Saint John Council pushes through heritage changes to allow Irving Oil building
Some cry foul over fast-track process
Saint John Council pushed through changes to the city's Heritage Development bylaw Thursday night in a move designed to give a green light to Irving Oil Ltd's plans to construct an office tower on King's Square.
The outcome has opponents crying foul over the fast-track process by which the approval was given.
According to city planning staff the amendment process would normally take two to three months.
It was collapsed into three weeks to ensure the company could begin construction as soon as possible.
Councillor Donna Reardon, who sits on the city's Heritage Development Board, cast the only dissenting vote.
"I think you've got an amazing project. It's all good but, I'm sorry."
Speaking to reporters after the meeting, heritage advocate and neighbouring property owner Jim Bezanson said he still hopes city staff or Irving Oil representatives will sit down with him to talk about the project.
"At the present time I'm going to be on a holding pattern," said Bezanson.
"There is no statute of limitations on challenges under the Canadian constitution."
I don't agree with what's happening here.- Donna Reardon, councillor
Bezanson's appeal in early April to the New Brunswick Assessment and Planning Appeal Board effectively stalled the project.
A concerned Mayor Mel Norton and members of council then instructed city staff to find a way to get construction plans back on track.
The amendments appear to do that.
New rules created just for Irving Oil project
They create new heritage rules specifically for the Irving Oil property at 30 King Square South, allowing an 11-storey building with increased setback from the sidewalk as proposed by the company.
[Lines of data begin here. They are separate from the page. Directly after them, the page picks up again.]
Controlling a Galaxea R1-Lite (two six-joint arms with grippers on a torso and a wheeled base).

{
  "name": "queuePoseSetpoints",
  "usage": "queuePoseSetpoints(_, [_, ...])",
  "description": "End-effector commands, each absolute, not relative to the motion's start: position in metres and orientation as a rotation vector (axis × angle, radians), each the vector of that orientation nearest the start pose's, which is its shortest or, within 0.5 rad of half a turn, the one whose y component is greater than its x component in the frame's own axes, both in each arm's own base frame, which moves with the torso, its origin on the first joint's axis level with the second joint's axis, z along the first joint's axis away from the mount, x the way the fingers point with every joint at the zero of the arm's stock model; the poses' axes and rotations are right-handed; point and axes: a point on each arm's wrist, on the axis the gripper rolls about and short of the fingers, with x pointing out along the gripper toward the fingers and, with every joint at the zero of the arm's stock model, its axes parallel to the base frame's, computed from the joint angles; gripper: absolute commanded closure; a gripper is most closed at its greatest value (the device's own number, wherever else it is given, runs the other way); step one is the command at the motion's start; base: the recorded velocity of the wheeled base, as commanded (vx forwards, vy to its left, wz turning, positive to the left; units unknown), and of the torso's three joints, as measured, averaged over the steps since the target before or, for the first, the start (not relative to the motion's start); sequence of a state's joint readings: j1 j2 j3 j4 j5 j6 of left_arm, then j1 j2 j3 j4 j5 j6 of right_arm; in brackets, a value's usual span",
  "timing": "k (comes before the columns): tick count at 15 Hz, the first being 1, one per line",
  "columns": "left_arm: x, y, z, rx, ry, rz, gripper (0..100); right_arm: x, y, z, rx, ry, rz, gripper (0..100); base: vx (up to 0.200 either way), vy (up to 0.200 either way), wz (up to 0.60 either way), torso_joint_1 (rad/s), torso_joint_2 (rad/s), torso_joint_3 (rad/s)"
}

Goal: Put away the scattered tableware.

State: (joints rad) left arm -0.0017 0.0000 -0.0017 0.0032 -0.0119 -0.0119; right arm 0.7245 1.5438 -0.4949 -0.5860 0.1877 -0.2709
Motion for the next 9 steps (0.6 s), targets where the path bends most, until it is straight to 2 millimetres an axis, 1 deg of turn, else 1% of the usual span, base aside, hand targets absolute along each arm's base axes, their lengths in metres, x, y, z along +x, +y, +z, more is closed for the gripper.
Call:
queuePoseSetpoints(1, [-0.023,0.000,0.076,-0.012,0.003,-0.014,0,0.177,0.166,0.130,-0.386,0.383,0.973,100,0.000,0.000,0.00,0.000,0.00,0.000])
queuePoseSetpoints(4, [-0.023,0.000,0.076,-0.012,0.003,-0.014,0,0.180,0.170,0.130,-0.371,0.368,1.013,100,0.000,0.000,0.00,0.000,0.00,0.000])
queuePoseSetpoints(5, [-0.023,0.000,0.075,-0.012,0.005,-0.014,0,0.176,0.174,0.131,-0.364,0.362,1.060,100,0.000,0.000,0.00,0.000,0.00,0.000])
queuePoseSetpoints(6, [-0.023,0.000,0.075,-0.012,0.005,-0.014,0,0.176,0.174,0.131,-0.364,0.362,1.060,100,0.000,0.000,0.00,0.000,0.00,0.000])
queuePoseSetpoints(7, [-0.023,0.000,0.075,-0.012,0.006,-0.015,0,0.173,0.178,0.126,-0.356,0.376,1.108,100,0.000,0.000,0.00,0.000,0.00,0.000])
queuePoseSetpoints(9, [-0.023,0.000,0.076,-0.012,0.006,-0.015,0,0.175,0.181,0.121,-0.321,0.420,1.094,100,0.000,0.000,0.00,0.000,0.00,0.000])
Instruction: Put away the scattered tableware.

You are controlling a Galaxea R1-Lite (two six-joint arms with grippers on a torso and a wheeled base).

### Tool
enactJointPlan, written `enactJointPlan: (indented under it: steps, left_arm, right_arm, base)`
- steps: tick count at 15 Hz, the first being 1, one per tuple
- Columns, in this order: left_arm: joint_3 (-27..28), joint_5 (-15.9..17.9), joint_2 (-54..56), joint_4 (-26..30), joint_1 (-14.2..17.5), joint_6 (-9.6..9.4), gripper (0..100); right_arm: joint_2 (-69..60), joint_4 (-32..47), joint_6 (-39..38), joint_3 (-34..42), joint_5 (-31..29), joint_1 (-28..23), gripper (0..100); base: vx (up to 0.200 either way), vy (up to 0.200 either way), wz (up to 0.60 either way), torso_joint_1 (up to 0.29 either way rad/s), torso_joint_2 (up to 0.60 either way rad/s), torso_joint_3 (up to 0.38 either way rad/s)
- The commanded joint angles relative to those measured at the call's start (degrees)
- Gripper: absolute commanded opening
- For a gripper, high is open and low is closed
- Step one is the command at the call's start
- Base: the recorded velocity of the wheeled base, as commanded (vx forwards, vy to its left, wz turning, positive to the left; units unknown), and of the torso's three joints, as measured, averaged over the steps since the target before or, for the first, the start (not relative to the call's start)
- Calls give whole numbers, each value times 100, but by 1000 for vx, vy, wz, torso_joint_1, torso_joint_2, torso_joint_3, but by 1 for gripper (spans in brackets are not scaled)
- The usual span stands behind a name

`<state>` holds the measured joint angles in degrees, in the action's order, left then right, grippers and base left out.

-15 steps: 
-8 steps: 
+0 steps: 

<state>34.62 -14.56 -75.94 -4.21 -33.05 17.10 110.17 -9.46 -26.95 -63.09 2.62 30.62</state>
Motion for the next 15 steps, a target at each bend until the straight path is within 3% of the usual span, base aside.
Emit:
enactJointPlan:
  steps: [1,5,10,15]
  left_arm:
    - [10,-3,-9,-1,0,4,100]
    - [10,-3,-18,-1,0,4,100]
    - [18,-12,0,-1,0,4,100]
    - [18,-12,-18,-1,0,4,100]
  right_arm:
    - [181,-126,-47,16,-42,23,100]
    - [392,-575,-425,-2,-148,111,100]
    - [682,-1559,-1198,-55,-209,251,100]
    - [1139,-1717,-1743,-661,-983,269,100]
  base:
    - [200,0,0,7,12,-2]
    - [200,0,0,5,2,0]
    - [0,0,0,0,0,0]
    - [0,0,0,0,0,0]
Jacqueline Hamilton is the city's commissioner of Growth and Development.
She told councillors the office building fits the philosophy of the city's new municipal plan.
"PlanSJ directs the highest density of employment and mixed use growth within this area," said Hamilton.
"The project is consistent with the municipal plan which embraces principals of sustainable urban growth building up and not outwards."
There were fireworks earlier in the meeting, particularly when south end resident Wayne Dryer attempted to speak against the way the bylaw amendments were being made.
Dryer's remarks were interrupted by Mayor Norton who told him he had to limit his comments specifically to the contents of the proposed bylaw amendments.
"My comments speak specifically to the process," said Dryer. "If I can't speak to the process I have nothing to say."
Mayor Norton then thanked Dryer, bringing his presentation to an end.
"How dare you!" shouted an unidentified woman in the audience. "He had some good points to make, let him make them."
The woman was ordered to leave the chamber.
City resident Randall Goodwin watched the entire public hearing from the gallery.
"Council did the right thing, and the justifiable thing with what the people of this city want," said Goodwin afterward. "They want that project to move forward."
Third reading of the bylaw amendments is expected to be approved at this coming Monday's regularly scheduled council meeting.